**COLLECTED MATERIAL**

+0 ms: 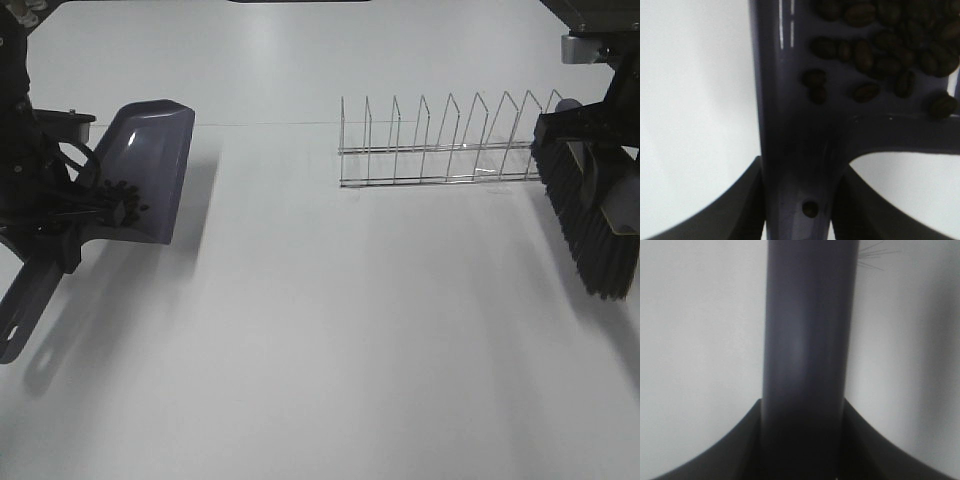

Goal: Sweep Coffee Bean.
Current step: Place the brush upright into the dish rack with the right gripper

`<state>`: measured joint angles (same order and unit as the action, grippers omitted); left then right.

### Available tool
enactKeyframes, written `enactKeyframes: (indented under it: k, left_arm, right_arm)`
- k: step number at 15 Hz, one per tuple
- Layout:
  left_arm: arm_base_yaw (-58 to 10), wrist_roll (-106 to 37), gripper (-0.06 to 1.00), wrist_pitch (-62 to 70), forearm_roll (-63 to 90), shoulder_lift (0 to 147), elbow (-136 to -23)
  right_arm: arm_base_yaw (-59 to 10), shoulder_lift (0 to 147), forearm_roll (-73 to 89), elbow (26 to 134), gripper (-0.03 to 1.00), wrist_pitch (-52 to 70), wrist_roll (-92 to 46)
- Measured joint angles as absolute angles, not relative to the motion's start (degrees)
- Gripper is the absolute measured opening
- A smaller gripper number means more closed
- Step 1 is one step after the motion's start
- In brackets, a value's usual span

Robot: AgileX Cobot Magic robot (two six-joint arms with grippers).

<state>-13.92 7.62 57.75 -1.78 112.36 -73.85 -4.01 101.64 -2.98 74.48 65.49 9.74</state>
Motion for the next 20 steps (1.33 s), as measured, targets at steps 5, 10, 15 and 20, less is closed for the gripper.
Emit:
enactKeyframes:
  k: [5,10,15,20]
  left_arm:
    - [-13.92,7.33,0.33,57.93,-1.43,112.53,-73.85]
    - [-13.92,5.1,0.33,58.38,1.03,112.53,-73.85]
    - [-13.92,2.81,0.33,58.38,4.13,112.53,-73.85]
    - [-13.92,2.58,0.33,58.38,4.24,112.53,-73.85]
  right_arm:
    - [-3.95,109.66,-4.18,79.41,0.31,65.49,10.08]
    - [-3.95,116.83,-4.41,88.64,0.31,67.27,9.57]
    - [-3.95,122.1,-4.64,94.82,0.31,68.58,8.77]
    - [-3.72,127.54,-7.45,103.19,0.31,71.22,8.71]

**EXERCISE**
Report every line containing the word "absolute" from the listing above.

**TASK SOLUTION**
- Measured joint angles as absolute angles, not relative to the motion's start (degrees)
- Gripper is the absolute measured opening

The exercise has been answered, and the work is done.